= Beginning of Section =

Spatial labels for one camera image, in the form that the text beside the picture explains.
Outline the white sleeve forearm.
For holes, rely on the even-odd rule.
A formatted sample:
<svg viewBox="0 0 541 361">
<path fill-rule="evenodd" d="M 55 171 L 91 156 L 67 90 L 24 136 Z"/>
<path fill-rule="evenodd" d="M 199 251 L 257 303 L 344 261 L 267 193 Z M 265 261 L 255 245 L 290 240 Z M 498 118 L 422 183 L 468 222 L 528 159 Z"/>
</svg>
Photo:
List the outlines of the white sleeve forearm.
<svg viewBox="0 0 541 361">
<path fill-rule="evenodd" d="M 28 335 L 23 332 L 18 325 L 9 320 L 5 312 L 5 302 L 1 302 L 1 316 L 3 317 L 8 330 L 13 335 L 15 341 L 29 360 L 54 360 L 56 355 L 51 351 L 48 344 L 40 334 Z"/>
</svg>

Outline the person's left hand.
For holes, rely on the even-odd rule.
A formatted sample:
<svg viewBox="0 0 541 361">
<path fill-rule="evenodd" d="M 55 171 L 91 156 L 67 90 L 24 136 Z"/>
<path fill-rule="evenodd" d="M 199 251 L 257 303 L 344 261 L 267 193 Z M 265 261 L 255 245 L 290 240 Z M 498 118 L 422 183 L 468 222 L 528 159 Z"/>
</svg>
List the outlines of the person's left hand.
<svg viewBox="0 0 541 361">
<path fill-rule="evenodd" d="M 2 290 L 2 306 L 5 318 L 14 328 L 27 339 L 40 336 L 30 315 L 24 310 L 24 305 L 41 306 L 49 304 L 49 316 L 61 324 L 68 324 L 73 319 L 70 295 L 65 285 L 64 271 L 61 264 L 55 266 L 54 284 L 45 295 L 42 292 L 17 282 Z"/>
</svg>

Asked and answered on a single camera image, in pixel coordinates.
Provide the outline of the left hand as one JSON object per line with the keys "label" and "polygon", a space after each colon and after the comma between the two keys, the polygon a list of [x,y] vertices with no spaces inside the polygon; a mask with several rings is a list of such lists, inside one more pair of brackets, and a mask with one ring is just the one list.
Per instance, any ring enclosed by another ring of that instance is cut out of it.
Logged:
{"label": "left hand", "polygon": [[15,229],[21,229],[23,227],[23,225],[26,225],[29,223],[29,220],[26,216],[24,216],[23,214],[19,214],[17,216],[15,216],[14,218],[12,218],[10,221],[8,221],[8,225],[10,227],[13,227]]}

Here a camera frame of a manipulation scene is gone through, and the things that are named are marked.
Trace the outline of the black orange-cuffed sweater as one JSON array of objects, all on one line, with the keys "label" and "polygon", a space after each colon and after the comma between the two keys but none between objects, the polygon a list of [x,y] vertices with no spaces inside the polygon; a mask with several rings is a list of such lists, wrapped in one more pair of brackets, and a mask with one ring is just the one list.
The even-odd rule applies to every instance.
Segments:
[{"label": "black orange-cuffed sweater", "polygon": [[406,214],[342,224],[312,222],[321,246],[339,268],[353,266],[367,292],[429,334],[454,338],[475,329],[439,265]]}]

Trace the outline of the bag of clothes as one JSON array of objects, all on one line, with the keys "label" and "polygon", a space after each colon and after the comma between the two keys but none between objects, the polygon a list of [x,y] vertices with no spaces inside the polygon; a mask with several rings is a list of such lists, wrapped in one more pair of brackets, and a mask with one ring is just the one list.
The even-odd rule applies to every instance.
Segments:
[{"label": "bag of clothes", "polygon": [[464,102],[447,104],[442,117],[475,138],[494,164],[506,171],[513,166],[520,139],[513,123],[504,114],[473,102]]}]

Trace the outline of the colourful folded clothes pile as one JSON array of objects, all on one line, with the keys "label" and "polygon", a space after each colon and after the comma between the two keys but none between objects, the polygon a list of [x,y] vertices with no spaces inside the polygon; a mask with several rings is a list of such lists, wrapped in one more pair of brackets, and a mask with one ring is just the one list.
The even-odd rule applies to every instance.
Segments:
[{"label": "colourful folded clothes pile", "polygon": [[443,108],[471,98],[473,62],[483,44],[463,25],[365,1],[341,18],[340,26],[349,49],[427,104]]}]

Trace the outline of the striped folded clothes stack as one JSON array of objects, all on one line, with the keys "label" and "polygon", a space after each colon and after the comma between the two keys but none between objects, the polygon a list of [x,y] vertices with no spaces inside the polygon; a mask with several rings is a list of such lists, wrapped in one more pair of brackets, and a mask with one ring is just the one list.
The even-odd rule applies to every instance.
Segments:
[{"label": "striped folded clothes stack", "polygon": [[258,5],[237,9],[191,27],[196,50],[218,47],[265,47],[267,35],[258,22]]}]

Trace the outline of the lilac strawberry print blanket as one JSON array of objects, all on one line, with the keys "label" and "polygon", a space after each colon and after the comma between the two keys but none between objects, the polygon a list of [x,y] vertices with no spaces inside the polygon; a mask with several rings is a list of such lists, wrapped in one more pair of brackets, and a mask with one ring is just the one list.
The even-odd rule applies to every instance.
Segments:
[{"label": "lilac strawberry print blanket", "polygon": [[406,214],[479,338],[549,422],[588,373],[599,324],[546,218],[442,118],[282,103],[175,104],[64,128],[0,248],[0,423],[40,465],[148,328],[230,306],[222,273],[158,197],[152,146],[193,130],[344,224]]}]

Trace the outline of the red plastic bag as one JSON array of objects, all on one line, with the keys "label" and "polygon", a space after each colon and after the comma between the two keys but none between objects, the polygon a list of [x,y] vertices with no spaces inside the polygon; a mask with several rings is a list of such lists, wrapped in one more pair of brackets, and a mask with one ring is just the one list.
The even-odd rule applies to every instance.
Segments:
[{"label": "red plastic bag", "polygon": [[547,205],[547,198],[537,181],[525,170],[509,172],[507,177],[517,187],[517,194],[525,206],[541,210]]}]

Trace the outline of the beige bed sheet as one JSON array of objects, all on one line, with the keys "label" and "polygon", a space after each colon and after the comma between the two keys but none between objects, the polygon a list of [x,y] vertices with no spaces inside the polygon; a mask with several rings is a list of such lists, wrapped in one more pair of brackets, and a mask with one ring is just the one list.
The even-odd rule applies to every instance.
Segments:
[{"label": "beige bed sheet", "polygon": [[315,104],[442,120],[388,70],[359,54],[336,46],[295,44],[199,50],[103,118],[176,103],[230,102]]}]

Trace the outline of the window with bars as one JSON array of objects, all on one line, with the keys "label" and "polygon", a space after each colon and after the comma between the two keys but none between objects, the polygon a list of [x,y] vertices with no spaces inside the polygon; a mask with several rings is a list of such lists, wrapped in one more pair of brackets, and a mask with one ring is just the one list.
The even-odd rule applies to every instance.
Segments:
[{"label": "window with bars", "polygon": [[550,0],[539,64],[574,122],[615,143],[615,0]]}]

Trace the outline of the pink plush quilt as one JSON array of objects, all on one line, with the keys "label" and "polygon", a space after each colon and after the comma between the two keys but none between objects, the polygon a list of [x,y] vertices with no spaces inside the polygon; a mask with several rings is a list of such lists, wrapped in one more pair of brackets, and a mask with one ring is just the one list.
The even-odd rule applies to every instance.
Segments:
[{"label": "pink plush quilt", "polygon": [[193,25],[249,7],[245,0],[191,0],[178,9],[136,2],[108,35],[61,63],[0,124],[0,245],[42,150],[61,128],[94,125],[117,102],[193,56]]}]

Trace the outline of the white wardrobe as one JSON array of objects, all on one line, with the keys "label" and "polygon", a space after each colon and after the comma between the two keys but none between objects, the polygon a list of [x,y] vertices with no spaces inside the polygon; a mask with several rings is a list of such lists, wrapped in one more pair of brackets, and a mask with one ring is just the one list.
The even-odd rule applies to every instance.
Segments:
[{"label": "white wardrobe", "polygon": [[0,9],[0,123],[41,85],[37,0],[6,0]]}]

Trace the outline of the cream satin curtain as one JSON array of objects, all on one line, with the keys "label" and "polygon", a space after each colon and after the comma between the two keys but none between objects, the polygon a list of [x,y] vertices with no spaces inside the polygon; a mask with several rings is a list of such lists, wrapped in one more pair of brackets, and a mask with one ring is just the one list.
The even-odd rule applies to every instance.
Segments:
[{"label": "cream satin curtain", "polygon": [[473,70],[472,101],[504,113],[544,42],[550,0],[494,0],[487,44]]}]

= End of Section =

__What is needed__.
Each line with "camera" in it must be identified and copied from the material.

__Expected answer__.
Spatial labels for one camera image, in the form that the text beside the picture explains.
Asked and answered on a single camera image, in pixel coordinates.
Here a camera frame of a manipulation scene is gone through, and the things that are named are marked.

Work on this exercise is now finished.